(Stored entries)
□ □ □ □

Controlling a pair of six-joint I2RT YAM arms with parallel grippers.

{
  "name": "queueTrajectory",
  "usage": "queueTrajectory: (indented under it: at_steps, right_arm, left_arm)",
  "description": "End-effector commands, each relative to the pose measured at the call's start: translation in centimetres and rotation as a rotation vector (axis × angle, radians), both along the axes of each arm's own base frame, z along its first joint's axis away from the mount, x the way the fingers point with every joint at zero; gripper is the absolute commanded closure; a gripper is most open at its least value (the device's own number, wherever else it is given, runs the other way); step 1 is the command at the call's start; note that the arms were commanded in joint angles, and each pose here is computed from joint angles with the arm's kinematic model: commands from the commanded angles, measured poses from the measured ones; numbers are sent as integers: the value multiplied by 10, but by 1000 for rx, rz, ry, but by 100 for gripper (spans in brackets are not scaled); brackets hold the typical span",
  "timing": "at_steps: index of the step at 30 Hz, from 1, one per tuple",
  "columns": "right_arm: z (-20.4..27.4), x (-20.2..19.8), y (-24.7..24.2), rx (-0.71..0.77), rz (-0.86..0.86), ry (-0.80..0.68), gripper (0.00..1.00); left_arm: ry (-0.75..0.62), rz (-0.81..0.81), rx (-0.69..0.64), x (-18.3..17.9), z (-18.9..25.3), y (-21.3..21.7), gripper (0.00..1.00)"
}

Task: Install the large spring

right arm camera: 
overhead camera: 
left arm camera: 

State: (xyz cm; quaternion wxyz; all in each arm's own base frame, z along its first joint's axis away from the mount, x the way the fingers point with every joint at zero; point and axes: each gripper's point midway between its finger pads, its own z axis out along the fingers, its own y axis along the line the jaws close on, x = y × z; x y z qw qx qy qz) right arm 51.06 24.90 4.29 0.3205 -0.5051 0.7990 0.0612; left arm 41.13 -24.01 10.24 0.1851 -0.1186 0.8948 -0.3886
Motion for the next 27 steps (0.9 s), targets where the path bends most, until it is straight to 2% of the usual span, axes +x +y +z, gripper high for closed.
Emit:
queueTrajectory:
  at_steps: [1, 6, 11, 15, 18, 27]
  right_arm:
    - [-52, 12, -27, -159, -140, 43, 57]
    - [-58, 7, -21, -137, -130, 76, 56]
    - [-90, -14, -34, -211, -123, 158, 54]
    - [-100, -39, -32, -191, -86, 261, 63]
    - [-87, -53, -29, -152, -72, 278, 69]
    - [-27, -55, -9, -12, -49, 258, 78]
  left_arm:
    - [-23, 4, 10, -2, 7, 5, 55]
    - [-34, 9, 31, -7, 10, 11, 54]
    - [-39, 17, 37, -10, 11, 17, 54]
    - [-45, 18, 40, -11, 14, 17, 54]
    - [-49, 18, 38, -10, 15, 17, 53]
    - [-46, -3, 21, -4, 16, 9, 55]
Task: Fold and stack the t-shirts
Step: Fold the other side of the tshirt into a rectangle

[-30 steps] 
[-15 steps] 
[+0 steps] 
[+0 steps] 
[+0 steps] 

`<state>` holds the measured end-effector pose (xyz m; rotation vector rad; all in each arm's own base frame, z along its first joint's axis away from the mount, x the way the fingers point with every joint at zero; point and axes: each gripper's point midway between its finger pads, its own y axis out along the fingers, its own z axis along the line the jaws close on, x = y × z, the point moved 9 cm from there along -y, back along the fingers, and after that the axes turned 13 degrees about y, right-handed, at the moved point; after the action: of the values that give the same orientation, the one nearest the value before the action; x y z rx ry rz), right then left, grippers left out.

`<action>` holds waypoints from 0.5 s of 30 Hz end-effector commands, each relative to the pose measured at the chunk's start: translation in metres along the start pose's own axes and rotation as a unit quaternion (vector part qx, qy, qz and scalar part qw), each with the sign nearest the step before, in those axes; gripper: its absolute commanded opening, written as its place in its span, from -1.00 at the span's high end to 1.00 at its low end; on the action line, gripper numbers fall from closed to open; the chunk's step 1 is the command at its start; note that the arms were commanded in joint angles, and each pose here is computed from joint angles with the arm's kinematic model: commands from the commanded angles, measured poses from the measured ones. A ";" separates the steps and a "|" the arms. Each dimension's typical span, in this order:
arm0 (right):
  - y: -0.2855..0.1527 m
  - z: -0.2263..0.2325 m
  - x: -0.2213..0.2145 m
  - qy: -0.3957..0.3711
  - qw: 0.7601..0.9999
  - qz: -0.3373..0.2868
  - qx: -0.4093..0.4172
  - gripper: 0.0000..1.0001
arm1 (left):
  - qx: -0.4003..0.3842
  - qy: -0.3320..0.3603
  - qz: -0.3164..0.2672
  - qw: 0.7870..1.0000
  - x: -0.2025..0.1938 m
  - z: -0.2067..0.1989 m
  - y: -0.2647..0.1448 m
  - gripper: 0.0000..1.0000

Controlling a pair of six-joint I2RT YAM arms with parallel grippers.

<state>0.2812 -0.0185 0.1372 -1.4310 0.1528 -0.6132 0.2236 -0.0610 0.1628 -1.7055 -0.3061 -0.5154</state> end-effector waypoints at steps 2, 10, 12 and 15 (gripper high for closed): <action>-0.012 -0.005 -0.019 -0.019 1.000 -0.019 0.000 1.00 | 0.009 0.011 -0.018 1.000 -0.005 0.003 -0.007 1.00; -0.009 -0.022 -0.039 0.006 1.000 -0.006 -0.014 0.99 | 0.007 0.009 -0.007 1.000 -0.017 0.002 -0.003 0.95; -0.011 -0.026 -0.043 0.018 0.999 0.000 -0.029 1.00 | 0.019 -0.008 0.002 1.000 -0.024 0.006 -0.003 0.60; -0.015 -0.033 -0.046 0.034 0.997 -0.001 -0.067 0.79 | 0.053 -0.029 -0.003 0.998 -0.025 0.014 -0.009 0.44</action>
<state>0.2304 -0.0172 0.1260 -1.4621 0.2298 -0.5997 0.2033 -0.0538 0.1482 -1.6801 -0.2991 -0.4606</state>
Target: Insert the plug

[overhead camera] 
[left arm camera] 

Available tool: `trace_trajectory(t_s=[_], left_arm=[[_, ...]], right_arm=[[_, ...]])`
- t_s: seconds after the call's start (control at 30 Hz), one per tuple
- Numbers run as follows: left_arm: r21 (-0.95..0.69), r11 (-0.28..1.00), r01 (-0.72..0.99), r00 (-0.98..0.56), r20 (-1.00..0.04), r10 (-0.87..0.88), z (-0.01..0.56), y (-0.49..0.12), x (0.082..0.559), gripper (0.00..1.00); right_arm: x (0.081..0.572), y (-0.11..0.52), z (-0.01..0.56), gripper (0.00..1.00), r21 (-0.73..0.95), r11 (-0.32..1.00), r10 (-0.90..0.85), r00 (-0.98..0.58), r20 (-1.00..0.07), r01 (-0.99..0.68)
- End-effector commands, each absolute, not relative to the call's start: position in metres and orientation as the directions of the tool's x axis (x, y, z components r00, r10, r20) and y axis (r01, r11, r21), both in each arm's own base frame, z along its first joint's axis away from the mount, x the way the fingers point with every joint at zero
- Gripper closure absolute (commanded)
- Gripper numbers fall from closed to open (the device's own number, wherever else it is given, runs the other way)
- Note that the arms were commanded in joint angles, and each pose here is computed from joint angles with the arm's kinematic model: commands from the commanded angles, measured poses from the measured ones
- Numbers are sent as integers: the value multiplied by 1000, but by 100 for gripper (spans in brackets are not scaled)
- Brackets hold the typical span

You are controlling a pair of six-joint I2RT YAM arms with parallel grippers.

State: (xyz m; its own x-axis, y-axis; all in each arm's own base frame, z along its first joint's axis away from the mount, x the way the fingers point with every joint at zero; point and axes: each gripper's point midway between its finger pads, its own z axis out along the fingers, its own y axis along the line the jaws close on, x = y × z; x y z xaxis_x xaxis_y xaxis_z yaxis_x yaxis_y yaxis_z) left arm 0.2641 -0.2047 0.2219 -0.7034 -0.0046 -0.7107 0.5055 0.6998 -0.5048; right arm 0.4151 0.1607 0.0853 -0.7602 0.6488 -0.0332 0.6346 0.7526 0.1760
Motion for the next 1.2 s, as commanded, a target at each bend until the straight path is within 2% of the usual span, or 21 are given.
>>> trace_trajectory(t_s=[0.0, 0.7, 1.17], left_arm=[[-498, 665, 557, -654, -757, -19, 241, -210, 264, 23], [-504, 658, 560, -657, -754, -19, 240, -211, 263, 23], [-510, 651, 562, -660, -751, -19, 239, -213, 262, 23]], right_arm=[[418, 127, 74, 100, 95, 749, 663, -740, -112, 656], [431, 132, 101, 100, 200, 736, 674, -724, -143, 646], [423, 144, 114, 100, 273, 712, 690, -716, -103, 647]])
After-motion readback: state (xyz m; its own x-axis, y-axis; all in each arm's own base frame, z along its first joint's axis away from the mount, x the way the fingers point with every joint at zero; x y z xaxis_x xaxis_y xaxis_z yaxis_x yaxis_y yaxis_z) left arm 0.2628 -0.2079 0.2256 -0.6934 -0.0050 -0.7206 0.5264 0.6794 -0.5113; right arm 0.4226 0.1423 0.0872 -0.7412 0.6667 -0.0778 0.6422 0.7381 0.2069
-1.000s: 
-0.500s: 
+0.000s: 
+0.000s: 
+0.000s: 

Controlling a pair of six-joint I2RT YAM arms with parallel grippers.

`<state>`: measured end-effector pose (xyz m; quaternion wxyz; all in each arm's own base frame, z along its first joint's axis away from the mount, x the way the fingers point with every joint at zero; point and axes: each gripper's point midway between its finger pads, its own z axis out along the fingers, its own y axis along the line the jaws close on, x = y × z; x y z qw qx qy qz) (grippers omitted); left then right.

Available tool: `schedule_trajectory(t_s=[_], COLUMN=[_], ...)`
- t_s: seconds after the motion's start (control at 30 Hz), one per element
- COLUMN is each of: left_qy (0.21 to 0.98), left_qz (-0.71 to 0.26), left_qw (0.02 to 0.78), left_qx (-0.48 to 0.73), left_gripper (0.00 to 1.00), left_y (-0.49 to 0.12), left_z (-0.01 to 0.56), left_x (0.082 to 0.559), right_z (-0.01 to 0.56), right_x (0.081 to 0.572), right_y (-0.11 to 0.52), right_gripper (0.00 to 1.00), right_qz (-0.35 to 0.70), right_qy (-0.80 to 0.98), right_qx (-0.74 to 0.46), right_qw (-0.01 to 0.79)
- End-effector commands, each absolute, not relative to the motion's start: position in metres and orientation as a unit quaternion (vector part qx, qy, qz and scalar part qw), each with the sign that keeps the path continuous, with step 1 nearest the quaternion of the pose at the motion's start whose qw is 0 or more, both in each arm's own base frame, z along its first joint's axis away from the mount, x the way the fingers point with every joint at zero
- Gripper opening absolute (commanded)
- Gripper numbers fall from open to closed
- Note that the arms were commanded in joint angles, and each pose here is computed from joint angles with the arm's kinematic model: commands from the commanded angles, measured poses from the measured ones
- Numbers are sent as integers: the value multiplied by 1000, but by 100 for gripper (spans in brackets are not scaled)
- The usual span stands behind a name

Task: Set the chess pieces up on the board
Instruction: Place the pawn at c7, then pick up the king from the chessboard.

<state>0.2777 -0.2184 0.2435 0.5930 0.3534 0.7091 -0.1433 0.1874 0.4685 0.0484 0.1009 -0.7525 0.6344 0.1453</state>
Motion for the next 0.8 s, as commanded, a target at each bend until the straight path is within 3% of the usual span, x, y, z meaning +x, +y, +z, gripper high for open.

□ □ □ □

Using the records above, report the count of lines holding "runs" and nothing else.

2